Sun. Oct 2nd, 2022
Image of someone opening a condom.
enlarge / It is still best to avoid antibiotics.

In the fight against gonorrhea, antibiotics have been forced into a rapid and devastating retreat. In the early 1990s, three different antibiotics were available as treatments recommended by the CDC. Resistance to either of these options was discovered in the late 1990s; since then, treatment options after treatment have been biting the dust. Now resistance to all available treatments is growing.

“We face the real danger of multidrug-resistant, almost untreatable gonorrhea,” wrote Susan Blank and Demetre C. Daskalakis in the New England Journal of Medicine last week. In itself this is a very serious public health problem; along with the sharp rise in the number of reported cases of gonorrhea in the US, it is alarming.

A second paper published last week offers some hope: In a small trial, a new antibiotic did well against gonorrhea. The drug, called zoliflodacine, has a different way of attacking bacteria, making it a useful new option against antibiotic-resistant gonorrhea. A much larger clinical trial is now underway.

Confused bacterial DNA

Currently, the CDC recommends that gonorrhea be treated with two antibiotics at once: ceftriaxone, which is injected, and azithromycin, which is taken as a pill. But azithromycin loses its effectiveness and even the combination is known to fail.
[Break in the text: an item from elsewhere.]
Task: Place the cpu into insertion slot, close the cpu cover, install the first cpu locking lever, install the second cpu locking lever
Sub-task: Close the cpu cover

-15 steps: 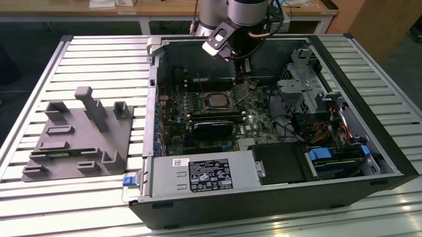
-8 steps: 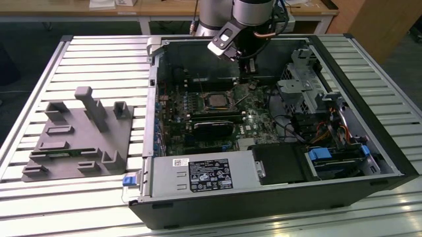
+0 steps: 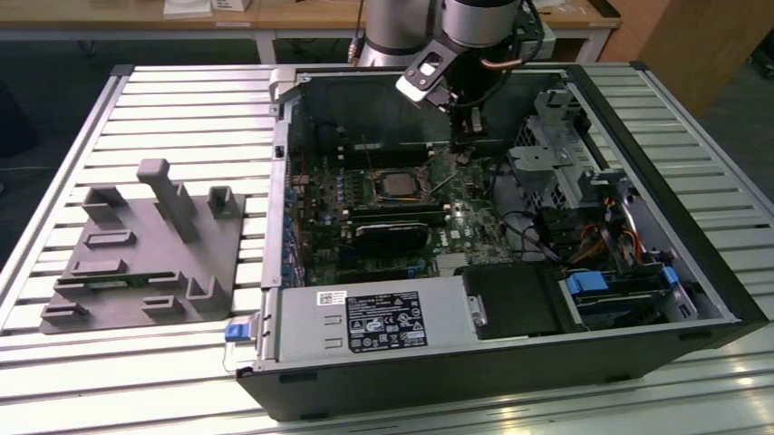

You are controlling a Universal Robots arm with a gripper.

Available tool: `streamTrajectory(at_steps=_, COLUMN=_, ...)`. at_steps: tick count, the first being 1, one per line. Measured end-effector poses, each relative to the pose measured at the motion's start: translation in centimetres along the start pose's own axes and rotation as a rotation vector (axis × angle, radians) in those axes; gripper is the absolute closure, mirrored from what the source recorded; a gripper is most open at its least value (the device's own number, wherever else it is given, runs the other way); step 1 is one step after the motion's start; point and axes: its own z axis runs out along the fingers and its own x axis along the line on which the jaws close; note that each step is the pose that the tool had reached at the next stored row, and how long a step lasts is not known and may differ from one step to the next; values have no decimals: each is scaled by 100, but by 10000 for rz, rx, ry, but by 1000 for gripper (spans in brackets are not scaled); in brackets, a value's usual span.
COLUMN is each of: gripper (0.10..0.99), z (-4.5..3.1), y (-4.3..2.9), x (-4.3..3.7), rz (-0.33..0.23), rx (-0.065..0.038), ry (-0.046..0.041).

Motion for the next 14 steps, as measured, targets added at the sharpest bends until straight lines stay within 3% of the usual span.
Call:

There is an urgent need for a new option and in 2015 we got the first suspicion that one might emerge: a molecule with a new mechanism to kill bacteria. It works by interfering with an enzyme called topoisomerase, which plays a critical role in keeping a cell’s DNA from getting all twisted up like an old-fashioned curling telephone cord. When things are wrapped too tightly, topoisomerase cuts the DNA strand, unwinds it and reattaches it with a little more slack. Topoisomerase inhibitors bind to the topoisomerase and stop it from doing its job, essentially shredding the bacteria’s own genome; a source we spoke to referred to this as “metal as f*#$”.
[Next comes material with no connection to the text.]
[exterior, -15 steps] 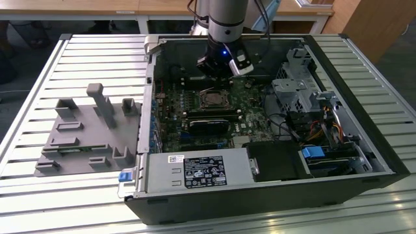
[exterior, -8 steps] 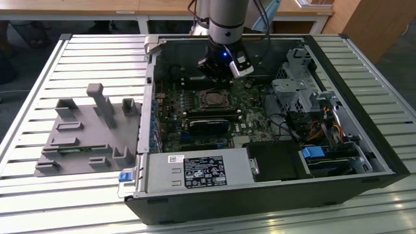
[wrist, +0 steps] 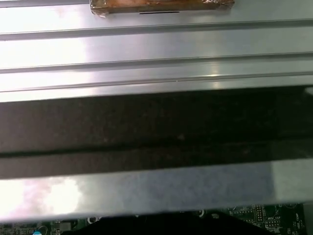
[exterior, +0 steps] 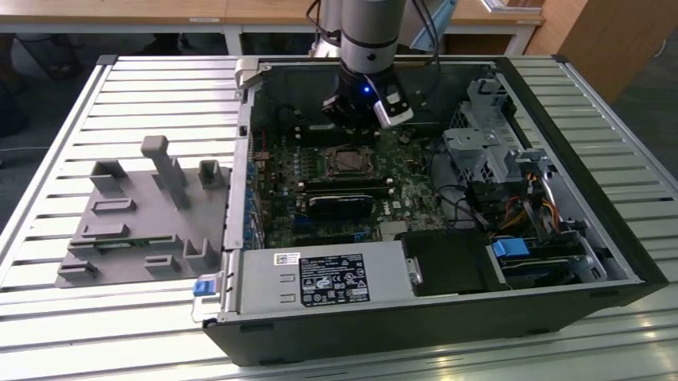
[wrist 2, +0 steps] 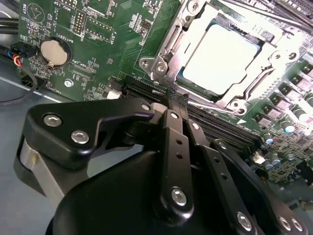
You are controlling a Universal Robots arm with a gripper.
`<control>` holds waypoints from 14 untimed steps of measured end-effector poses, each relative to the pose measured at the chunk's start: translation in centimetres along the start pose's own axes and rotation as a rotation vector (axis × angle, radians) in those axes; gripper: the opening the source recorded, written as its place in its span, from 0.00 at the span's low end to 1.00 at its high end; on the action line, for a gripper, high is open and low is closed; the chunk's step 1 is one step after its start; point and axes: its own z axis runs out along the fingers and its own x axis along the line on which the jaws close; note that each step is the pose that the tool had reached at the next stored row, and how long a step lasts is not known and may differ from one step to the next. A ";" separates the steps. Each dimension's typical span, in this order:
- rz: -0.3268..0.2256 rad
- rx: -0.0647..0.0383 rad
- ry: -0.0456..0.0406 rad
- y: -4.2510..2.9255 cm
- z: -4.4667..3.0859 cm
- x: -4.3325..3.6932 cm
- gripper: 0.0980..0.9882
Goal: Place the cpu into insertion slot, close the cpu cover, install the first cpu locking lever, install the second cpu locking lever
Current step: 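Install the first cpu locking lever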
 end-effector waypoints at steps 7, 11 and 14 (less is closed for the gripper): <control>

That in itself isn’t new — the same tactic has been used by other antibiotics, including ciprofloxacin, one of the drugs no longer recommended for treating gonorrhea. But while gonorrhea has developed ways to prevent ciprofloxacin from getting in the way of topoisomerase, those strategies don’t work on the new drug.

Safe and effective

Finding a new and apparently safe topoisomerase inhibitor paved the way for phase 2 clinical trials: a test to see if zoliflodacine worked safely in 141 patients with gonorrhea. Researchers compared it to injectable ceftriaxone and found promising results, with side effects mainly limited to mild gastrointestinal problems. The researchers were required to report one serious adverse event, a “nonfatal gunshot wound that was considered by the researchers to be unrelated to zoliflodacine.” (This neatly sums up why it’s appropriate to be careful when attributing something bad that happens after medical treatment to the treatment itself.)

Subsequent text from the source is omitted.